_TASK STATEMENT_.
Please show every line from the entries that carries the word "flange".

[Opening DATA TO EXAMINE section]

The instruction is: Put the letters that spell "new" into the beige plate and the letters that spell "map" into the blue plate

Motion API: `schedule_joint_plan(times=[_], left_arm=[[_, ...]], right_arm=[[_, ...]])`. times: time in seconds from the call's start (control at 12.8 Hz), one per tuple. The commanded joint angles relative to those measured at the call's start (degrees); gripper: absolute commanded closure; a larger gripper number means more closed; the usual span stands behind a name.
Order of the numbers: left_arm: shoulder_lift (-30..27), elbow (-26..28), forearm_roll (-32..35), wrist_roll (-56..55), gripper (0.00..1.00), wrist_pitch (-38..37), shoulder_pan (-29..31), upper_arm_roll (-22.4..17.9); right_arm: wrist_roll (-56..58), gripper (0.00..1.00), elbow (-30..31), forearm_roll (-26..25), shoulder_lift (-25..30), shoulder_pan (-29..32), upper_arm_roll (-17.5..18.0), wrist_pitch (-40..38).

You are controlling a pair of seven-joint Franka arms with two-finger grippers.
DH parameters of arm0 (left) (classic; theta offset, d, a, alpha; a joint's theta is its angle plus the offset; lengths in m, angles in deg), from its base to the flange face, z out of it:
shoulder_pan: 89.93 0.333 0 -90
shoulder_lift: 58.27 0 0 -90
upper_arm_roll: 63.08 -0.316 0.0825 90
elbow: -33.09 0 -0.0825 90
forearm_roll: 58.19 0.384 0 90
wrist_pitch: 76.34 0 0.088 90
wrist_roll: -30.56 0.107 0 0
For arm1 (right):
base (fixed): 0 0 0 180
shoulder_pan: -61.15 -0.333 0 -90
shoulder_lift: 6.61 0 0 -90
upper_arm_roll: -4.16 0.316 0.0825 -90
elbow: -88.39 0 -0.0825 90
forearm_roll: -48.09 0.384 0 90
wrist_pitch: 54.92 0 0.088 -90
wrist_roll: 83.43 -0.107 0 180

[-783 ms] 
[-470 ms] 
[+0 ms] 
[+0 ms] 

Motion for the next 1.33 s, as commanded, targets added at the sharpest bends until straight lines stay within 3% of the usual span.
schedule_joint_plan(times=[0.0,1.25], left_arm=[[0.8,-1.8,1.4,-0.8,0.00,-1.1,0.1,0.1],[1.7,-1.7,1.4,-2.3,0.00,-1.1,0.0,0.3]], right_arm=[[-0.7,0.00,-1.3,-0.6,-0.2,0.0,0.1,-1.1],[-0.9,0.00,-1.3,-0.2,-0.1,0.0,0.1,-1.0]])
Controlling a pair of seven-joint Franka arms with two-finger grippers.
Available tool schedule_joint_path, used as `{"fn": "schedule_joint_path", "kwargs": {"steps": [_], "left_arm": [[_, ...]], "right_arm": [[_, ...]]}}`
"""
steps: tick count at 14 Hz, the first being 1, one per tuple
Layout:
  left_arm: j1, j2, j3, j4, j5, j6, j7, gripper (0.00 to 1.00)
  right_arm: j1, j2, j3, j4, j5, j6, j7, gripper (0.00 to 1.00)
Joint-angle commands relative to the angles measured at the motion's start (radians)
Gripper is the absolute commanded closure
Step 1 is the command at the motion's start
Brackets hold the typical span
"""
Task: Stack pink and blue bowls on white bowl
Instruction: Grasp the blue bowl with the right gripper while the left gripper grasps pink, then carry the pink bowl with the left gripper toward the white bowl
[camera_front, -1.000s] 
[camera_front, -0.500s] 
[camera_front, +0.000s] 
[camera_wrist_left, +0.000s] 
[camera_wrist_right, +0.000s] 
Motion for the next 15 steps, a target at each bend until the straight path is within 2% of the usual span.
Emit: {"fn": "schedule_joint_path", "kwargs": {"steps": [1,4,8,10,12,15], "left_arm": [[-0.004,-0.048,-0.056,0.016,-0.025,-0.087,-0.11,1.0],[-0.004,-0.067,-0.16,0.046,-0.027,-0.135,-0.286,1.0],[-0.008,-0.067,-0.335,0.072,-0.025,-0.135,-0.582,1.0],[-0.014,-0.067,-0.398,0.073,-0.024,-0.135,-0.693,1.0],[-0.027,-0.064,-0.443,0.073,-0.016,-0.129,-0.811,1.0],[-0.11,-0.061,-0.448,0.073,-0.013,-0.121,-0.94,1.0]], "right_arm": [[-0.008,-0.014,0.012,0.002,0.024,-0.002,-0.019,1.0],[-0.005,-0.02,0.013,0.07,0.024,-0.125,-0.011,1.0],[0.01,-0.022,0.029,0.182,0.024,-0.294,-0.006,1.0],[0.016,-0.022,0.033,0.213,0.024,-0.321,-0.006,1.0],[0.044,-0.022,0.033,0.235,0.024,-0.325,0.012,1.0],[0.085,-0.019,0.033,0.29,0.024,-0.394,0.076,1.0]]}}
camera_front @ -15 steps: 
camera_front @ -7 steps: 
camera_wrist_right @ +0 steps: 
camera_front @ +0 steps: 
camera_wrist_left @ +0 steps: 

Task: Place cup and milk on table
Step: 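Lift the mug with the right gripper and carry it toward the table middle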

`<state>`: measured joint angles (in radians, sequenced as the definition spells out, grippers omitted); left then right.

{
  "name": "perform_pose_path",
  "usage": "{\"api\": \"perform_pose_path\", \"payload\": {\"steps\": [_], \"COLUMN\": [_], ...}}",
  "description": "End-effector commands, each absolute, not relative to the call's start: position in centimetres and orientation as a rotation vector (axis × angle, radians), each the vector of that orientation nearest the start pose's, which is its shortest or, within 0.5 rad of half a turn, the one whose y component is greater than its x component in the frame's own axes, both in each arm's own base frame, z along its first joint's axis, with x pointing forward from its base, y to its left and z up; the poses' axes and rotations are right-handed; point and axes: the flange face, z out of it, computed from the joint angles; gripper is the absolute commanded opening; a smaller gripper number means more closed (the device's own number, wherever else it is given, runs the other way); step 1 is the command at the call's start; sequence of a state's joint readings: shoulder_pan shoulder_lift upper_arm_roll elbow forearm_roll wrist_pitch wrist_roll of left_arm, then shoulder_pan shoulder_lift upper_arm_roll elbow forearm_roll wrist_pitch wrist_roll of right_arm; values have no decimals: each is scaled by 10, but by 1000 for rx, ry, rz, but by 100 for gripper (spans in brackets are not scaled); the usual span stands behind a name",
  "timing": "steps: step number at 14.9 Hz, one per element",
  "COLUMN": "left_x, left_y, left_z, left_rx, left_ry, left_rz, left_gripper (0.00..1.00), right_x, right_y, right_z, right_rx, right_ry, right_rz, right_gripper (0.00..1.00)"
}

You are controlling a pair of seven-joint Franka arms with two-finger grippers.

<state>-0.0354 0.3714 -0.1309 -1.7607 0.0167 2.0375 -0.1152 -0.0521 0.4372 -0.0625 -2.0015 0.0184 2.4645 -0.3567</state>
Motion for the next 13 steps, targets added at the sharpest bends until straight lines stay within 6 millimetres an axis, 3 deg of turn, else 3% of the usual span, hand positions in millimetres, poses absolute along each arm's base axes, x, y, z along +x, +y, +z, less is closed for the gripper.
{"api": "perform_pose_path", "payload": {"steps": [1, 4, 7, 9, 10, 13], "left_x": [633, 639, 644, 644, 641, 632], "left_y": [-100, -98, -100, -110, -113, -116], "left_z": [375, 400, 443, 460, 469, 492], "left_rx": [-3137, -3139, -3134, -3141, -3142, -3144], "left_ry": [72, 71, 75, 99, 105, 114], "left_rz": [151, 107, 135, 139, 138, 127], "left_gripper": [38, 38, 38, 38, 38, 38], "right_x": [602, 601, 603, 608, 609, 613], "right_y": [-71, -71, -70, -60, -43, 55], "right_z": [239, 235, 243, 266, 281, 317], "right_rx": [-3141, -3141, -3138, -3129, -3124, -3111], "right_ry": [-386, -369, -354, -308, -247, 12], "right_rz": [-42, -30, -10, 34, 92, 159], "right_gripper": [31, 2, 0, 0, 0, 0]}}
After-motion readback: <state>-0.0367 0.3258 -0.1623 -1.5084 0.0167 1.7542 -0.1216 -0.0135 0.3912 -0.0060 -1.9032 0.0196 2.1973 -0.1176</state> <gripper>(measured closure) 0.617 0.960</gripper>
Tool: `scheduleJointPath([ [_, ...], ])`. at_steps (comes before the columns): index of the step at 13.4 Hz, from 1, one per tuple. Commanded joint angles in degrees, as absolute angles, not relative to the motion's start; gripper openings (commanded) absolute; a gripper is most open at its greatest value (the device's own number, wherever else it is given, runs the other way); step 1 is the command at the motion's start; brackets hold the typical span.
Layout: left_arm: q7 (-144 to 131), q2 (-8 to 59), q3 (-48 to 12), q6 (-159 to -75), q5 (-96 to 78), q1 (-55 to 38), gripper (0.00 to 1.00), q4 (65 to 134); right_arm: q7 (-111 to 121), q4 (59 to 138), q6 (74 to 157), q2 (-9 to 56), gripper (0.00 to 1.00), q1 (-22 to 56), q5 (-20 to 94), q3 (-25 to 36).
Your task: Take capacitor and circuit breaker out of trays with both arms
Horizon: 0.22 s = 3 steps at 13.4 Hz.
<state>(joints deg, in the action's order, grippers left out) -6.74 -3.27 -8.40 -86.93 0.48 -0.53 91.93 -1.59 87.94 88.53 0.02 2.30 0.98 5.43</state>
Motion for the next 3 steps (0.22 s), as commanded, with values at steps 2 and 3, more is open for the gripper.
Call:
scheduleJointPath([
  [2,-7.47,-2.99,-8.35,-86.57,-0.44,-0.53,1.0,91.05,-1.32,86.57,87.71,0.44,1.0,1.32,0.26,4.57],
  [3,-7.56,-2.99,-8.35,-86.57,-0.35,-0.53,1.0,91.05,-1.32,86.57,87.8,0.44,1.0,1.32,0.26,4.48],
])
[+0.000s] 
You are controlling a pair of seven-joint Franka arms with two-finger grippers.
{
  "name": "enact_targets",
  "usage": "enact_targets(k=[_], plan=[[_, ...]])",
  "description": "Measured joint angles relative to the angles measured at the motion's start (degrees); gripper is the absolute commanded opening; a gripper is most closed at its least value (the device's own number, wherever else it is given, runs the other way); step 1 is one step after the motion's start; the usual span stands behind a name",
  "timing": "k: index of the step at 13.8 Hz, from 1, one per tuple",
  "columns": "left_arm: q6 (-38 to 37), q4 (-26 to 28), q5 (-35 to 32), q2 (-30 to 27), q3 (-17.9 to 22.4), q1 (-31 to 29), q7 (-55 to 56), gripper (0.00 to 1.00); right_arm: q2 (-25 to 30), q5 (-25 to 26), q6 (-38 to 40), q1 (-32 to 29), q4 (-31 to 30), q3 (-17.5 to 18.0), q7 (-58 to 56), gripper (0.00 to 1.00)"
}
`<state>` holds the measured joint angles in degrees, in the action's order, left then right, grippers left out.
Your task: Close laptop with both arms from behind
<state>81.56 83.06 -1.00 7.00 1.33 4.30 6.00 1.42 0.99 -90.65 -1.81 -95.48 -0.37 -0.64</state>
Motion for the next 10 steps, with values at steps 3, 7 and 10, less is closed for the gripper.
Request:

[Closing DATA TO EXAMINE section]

_ANSWER SPACE_.
DH parameters of arm0 (left) (classic; theta offset, d, a, alpha; a joint's theta is its angle plus the offset; lengths in m, angles in deg), from its base to the flange face, z out of it:
  "description": "End-effector commands, each absolute, not relative to the call's start: position in centimetres and orientation as a rotation vector (axis × angle, radians), each the vector of that orientation nearest the start pose's, which is its shortest or, within 0.5 rad of half a turn, the one whose y component is greater than its x component in the frame's own axes, both in each arm's own base frame, z along its first joint's axis, with x pointing forward from its base, y to its left and z up; the poses' axes and rotations are right-handed; point and axes: the flange face, z out of it, computed from the joint angles; gripper is the absolute commanded opening; a smaller gripper number means more closed (the device's own number, wherever else it is given, runs the other way); step 1 is the command at the call's start; sequence of a state's joint readings: shoulder_pan shoulder_lift upper_arm_roll elbow forearm_roll wrist_pitch wrist_roll of left_arm, then shoulder_pan shoulder_lift upper_arm_roll elbow forearm_roll wrist_pitch wrist_roll of right_arm; values have no decimals: each is scaled by 10, but by 1000 for rx, ry, rz, but by 100 for gripper (spans in brackets are not scaled); the usual span stands behind a name",

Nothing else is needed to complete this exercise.